San Diego Fire-Rescue spokesman Lee Swanson said the shark appeared to be acting aggressively toward a group of kayakers and followed them into shore.

Lifeguards reviewed a video taken by a kayaker of the shark and ordered the beach closed. A marine biologist at the nearby Scripps Institution of Oceanography confirmed that the size, species and behavior of the shark warranted the closure.

Swanson said there have been no additional sightings. Lifeguards will reassess the water Sunday morning to decide whether to reopen the beach.

EUROPE-TRAIN SECURITY

European countries to increase checks on trains

PARIS (AP) — France's interior minister says European countries will increase ID checks and baggage checks on trains after American passengers thwarted an attack on a high-speed train from Amsterdam to Paris.

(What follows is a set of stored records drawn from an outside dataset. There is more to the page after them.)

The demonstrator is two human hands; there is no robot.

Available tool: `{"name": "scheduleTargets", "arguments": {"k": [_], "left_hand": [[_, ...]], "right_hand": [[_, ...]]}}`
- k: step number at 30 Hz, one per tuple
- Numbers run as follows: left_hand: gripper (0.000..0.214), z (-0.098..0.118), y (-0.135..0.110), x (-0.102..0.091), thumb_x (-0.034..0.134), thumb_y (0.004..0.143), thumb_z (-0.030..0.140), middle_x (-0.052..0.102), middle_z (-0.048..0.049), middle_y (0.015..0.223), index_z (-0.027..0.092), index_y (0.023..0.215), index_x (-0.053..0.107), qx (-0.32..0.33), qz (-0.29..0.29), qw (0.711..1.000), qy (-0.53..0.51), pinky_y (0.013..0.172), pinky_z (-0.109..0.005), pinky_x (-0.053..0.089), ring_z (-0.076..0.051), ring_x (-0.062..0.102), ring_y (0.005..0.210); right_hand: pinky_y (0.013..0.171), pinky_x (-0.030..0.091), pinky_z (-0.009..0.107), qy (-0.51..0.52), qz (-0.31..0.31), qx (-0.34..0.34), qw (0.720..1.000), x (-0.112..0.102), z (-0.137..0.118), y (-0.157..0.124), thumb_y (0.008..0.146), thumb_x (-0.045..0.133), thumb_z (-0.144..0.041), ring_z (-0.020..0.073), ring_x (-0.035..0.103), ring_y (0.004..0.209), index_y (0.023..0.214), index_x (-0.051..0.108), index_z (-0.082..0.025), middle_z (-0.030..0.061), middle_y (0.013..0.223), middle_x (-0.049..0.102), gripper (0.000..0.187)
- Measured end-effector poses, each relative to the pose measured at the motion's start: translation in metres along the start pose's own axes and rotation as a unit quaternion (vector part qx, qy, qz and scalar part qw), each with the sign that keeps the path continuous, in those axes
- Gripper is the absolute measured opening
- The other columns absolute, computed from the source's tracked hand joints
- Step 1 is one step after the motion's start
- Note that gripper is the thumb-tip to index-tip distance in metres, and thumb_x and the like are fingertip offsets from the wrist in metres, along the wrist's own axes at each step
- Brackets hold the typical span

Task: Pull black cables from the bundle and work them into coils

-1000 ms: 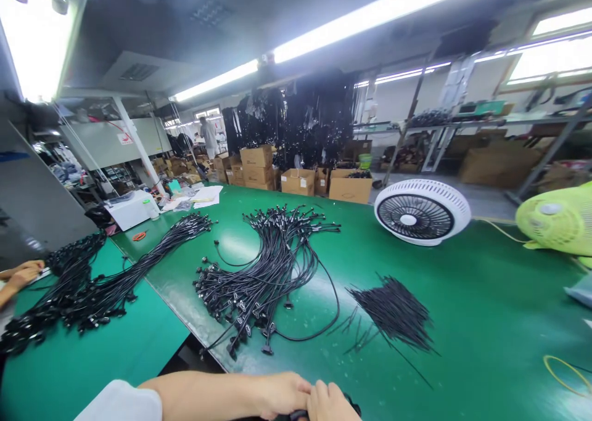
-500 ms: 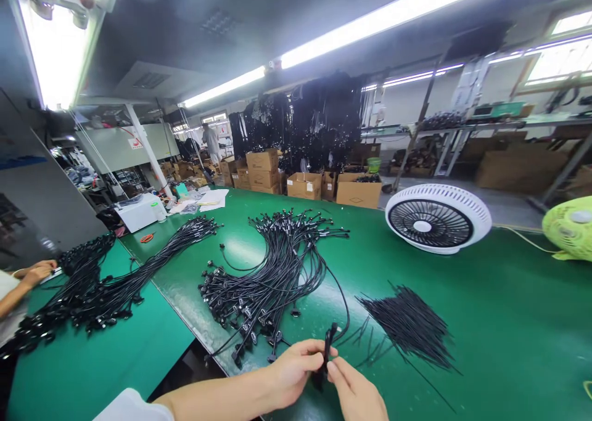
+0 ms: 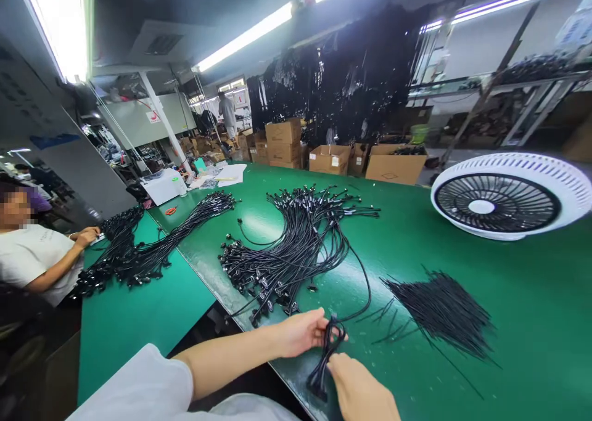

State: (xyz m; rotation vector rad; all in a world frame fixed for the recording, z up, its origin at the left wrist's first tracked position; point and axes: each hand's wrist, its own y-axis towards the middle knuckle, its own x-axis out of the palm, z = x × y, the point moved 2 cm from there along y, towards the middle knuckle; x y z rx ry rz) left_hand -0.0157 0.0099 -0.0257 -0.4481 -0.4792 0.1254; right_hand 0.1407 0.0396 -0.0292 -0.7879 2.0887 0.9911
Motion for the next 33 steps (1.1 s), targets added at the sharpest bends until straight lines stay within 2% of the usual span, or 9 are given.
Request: {"name": "scheduleTargets", "arguments": {"k": [5,9,12,15,20,23,27,30,33], "left_hand": [[0.045,0.009,-0.035,0.010,0.051,0.086,0.056,0.065,-0.0061,0.079,0.017,0.072,0.068,0.145,-0.123,0.947,0.259,0.093,-0.032,0.039,-0.019,0.055,0.089],[0.029,-0.001,-0.035,0.009,0.078,0.068,0.042,0.060,-0.0020,0.085,0.018,0.072,0.062,0.186,-0.030,0.951,0.246,0.082,-0.027,0.041,-0.016,0.054,0.082],[0.035,-0.009,-0.030,0.010,0.072,0.077,0.040,0.060,0.0000,0.086,0.020,0.103,0.062,0.121,-0.072,0.964,0.223,0.075,-0.027,0.044,-0.012,0.054,0.069],[0.033,-0.009,-0.032,0.014,0.057,0.089,0.039,0.063,-0.0023,0.080,0.017,0.112,0.064,0.118,-0.088,0.955,0.256,0.087,-0.028,0.045,-0.015,0.058,0.081],[0.062,-0.015,-0.029,0.021,0.066,0.079,0.027,0.063,-0.0065,0.126,0.023,0.139,0.048,0.079,-0.117,0.974,0.178,0.106,-0.034,0.041,-0.021,0.055,0.121],[0.078,-0.017,-0.026,0.025,0.070,0.074,0.026,0.058,-0.0068,0.136,0.026,0.146,0.040,0.052,-0.156,0.973,0.163,0.111,-0.038,0.038,-0.023,0.056,0.122],[0.067,-0.013,-0.026,0.028,0.063,0.084,0.042,0.058,-0.0104,0.138,0.022,0.145,0.044,0.022,-0.157,0.969,0.190,0.111,-0.044,0.039,-0.027,0.055,0.125],[0.065,-0.001,-0.023,0.026,0.055,0.088,0.052,0.058,-0.0128,0.136,0.022,0.145,0.043,0.088,-0.076,0.958,0.262,0.106,-0.043,0.044,-0.026,0.058,0.121],[0.061,0.020,-0.020,0.022,0.063,0.085,0.049,0.056,-0.0112,0.136,0.026,0.139,0.048,0.251,-0.016,0.879,0.405,0.105,-0.041,0.044,-0.023,0.055,0.122]], "right_hand": [[0.059,0.044,0.027,0.108,0.001,0.260,0.960,-0.031,0.009,0.012,0.085,0.040,-0.047,0.0187,0.058,0.063,0.063,0.056,-0.022,0.0027,0.066,0.064,0.037],[0.061,0.034,0.026,0.193,0.011,0.272,0.943,-0.042,-0.009,0.015,0.083,0.043,-0.043,0.0152,0.048,0.063,0.058,0.045,-0.020,0.0008,0.061,0.053,0.034],[0.061,0.033,0.024,0.287,-0.003,0.268,0.920,-0.038,-0.019,0.013,0.089,0.039,-0.039,0.0128,0.046,0.061,0.065,0.049,-0.019,-0.0004,0.062,0.054,0.033],[0.067,0.036,0.025,0.170,0.009,0.277,0.946,-0.039,-0.029,0.007,0.096,0.031,-0.034,0.0147,0.052,0.071,0.077,0.057,-0.017,0.0040,0.075,0.061,0.035],[0.071,0.038,0.028,-0.105,-0.060,0.251,0.961,-0.032,-0.041,-0.001,0.100,0.035,-0.043,0.0211,0.056,0.096,0.129,0.052,-0.016,0.0106,0.103,0.064,0.043],[0.066,0.038,0.029,-0.139,-0.115,0.273,0.945,-0.019,-0.037,-0.007,0.103,0.025,-0.041,0.0192,0.059,0.090,0.128,0.050,-0.014,0.0100,0.100,0.063,0.044],[0.065,0.034,0.030,-0.158,-0.108,0.251,0.949,-0.010,-0.030,-0.016,0.104,0.017,-0.036,0.0166,0.059,0.084,0.122,0.054,-0.016,0.0079,0.095,0.063,0.046],[0.062,0.030,0.031,-0.202,-0.069,0.226,0.951,-0.013,-0.025,-0.023,0.104,0.021,-0.031,0.0169,0.056,0.081,0.130,0.052,-0.020,0.0065,0.091,0.062,0.042],[0.061,0.027,0.033,-0.238,-0.044,0.229,0.943,-0.019,-0.019,-0.030,0.102,0.027,-0.026,0.0180,0.053,0.079,0.132,0.051,-0.022,0.0070,0.089,0.061,0.039]]}}
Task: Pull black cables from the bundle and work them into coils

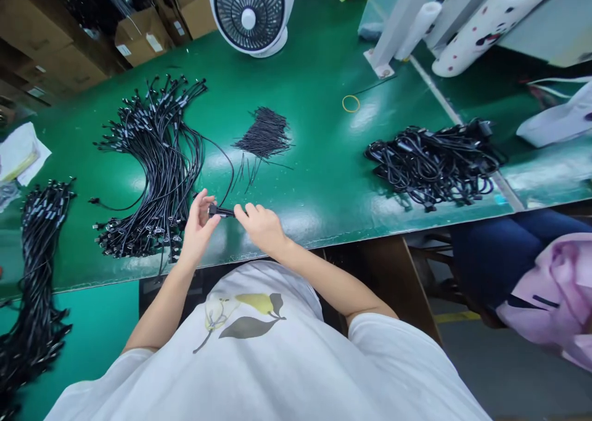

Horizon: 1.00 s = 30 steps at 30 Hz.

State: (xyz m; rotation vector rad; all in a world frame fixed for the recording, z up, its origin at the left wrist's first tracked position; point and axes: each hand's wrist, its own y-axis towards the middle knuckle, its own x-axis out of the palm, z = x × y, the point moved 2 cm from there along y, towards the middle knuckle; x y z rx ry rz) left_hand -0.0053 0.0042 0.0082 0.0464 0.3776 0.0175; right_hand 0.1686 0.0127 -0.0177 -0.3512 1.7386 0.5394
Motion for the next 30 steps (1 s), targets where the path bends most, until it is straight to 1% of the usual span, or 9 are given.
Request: {"name": "scheduleTargets", "arguments": {"k": [2,5,8,11,14,17,22,25,30], "left_hand": [[0.045,0.006,0.006,-0.007,0.061,0.087,0.045,0.062,-0.0100,0.128,0.025,0.127,0.059,0.103,-0.002,0.986,0.134,0.104,-0.041,0.043,-0.022,0.056,0.119],[0.036,0.016,0.012,-0.007,0.059,0.090,0.040,0.069,-0.0097,0.108,0.021,0.119,0.064,0.214,0.011,0.933,0.288,0.097,-0.040,0.044,-0.022,0.059,0.105],[0.035,0.024,0.016,0.001,0.062,0.089,0.038,0.069,-0.0109,0.101,0.018,0.118,0.064,0.271,0.044,0.885,0.376,0.091,-0.038,0.044,-0.022,0.058,0.095],[0.024,0.029,0.020,0.011,0.064,0.086,0.039,0.067,-0.0117,0.097,0.017,0.093,0.067,0.291,0.075,0.861,0.409,0.086,-0.037,0.043,-0.023,0.056,0.092],[0.022,0.030,0.026,0.018,0.058,0.089,0.035,0.064,-0.0102,0.088,0.018,0.074,0.058,0.260,0.100,0.872,0.403,0.081,-0.036,0.042,-0.022,0.053,0.085],[0.020,0.030,0.032,0.024,0.046,0.092,0.023,0.061,-0.0095,0.090,0.019,0.074,0.054,0.217,0.111,0.899,0.363,0.084,-0.035,0.043,-0.020,0.054,0.088],[0.011,0.017,0.044,0.030,0.057,0.086,0.028,0.058,-0.0052,0.096,0.019,0.086,0.050,0.101,0.145,0.975,0.136,0.082,-0.029,0.047,-0.015,0.058,0.089],[0.018,0.002,0.052,0.045,0.054,0.088,0.035,0.061,-0.0032,0.091,0.019,0.081,0.050,0.008,0.094,0.995,-0.024,0.079,-0.027,0.050,-0.013,0.061,0.081],[0.029,-0.019,0.043,0.080,0.046,0.092,0.046,0.067,-0.0079,0.093,0.019,0.086,0.052,-0.114,0.000,0.986,-0.122,0.083,-0.034,0.053,-0.017,0.067,0.087]], "right_hand": [[0.062,0.026,0.033,-0.004,-0.003,0.003,1.000,0.000,0.007,-0.001,0.101,0.030,-0.023,0.0184,0.050,0.079,0.130,0.054,-0.021,0.0081,0.089,0.061,0.038],[0.063,0.027,0.033,-0.001,-0.001,0.007,1.000,-0.001,0.014,-0.001,0.100,0.030,-0.020,0.0186,0.049,0.079,0.131,0.053,-0.021,0.0091,0.090,0.061,0.039],[0.062,0.028,0.033,-0.003,0.014,0.017,1.000,0.000,0.018,-0.001,0.100,0.029,-0.020,0.0185,0.049,0.080,0.136,0.049,-0.018,0.0096,0.092,0.060,0.042],[0.059,0.028,0.032,0.003,0.022,0.025,0.999,0.001,0.019,-0.001,0.100,0.028,-0.020,0.0177,0.049,0.077,0.144,0.040,-0.018,0.0085,0.090,0.060,0.046],[0.058,0.028,0.031,0.014,0.047,-0.001,0.999,0.001,0.018,-0.001,0.101,0.028,-0.021,0.0166,0.049,0.076,0.147,0.037,-0.024,0.0069,0.091,0.060,0.047],[0.057,0.028,0.031,0.021,0.057,-0.012,0.998,0.001,0.018,-0.001,0.101,0.030,-0.022,0.0156,0.049,0.077,0.144,0.042,-0.027,0.0065,0.090,0.059,0.045],[0.056,0.027,0.030,0.013,0.057,-0.005,0.998,0.001,0.022,-0.002,0.103,0.027,-0.029,0.0138,0.050,0.072,0.143,0.040,-0.029,0.0042,0.085,0.058,0.042],[0.057,0.028,0.029,0.006,0.046,-0.003,0.999,0.004,0.023,-0.001,0.104,0.022,-0.041,0.0142,0.051,0.074,0.137,0.046,-0.025,0.0048,0.088,0.059,0.044],[0.064,0.032,0.030,0.004,-0.021,0.006,1.000,0.014,0.038,-0.002,0.102,0.027,-0.043,0.0167,0.054,0.083,0.110,0.061,-0.018,0.0080,0.092,0.061,0.043]]}}
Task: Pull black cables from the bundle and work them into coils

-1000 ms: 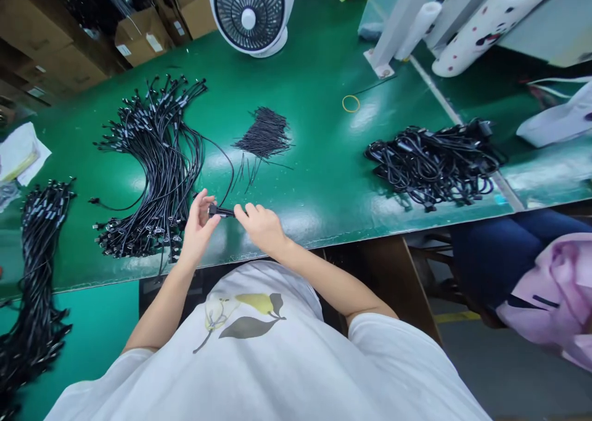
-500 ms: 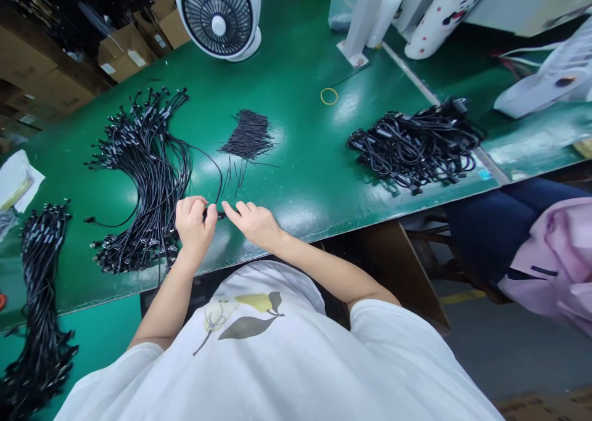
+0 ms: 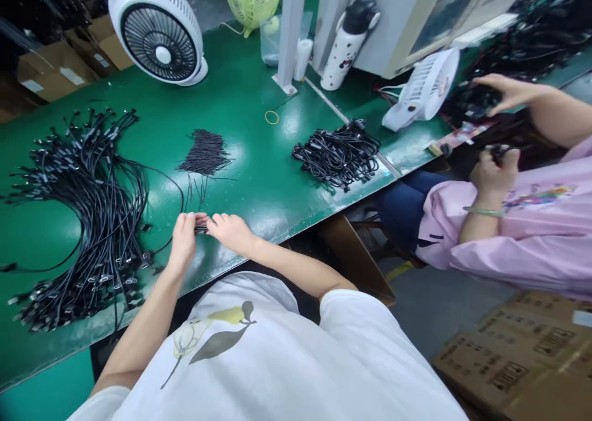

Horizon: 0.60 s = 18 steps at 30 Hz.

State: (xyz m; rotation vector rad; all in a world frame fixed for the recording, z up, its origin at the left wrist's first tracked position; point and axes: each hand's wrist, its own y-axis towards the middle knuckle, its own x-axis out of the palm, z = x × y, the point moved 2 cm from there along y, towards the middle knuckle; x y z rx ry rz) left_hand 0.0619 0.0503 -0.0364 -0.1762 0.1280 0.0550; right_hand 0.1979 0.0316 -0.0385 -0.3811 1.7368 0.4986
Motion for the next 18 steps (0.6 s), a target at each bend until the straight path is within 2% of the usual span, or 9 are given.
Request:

Bernard Cazeneuve said the checks would be carried out "everywhere it is necessary" but did not give other details. He spoke after an emergency meeting Saturday in Paris with top security and transport officials from nine countries and the European Union in the wake of last week's attack attempt.

He also called for better coordination on intelligence and security across Europe's border-free travel zone.

The suspect in last week's attempted attack had been on the radar of European surveillance but bought his ticket in cash and showed no ID before bringing an automatic rifle and a handgun onboard the train unnoticed.

EGYPT-AL-JAZEERA

Egypt sentences 3 Al-Jazeera reporters to 3 years in prison

CAIRO (AP) — Three Al-Jazeera English journalists who were sentenced to three years in and Egyptian prison on Saturday for broadcasting "false news" are now seeking a pardon from President Abdel-Fattah el-Sissi.

The decision by the Egyptian court has sparked an international outcry and underlines how authorities are trampling over free speech just over a year into el-Sissi's presidency.

El-Sissi has personally expressed regret over the long-running trial and the damage it has done to Egypt's international reputation, saying it would have been better to simply deport the journalists. Al Jazeera says it will also appeal the verdict, once the court releases its full ruling in the next 30 days.

The work of Canadian national Mohammed Fahmy, Australian journalist Peter Greste and Egyptian producer Baher Mohammed was embroiled into the wider political conflict between Egypt and Qatar, where Al-Jazeera is based, following the 2013 military ouster of Islamist President Mohammed Morsi.

SALVADOR-VIOLENCE

El Salvador officials deactivate powerful car bomb

SAN SALVADOR, El Salvador (AP) — It's still not clear who left a powerful bomb in a car parked near El Salvador's security ministry. But experts were able to deactivate it.

The country's defense minister says the bomb contained plastic explosives and would have sprayed glass shards if it had exploded.

The Justice and Security Ministry earlier issued a statement saying that agents found the bomb Friday in a car that had been reported stolen. They were apparently acting on an anonymous tip.

A crackdown on gangs, and battles among the gangs themselves, have led to hundreds of deaths this year in the country of 6 million people.

The U.S. Embassy has issued a warning that the discovery "is evidence of a further escalation in the level of violence" in El Salvador, though it says it is not aware of any threats aimed directly at U.S. citizens.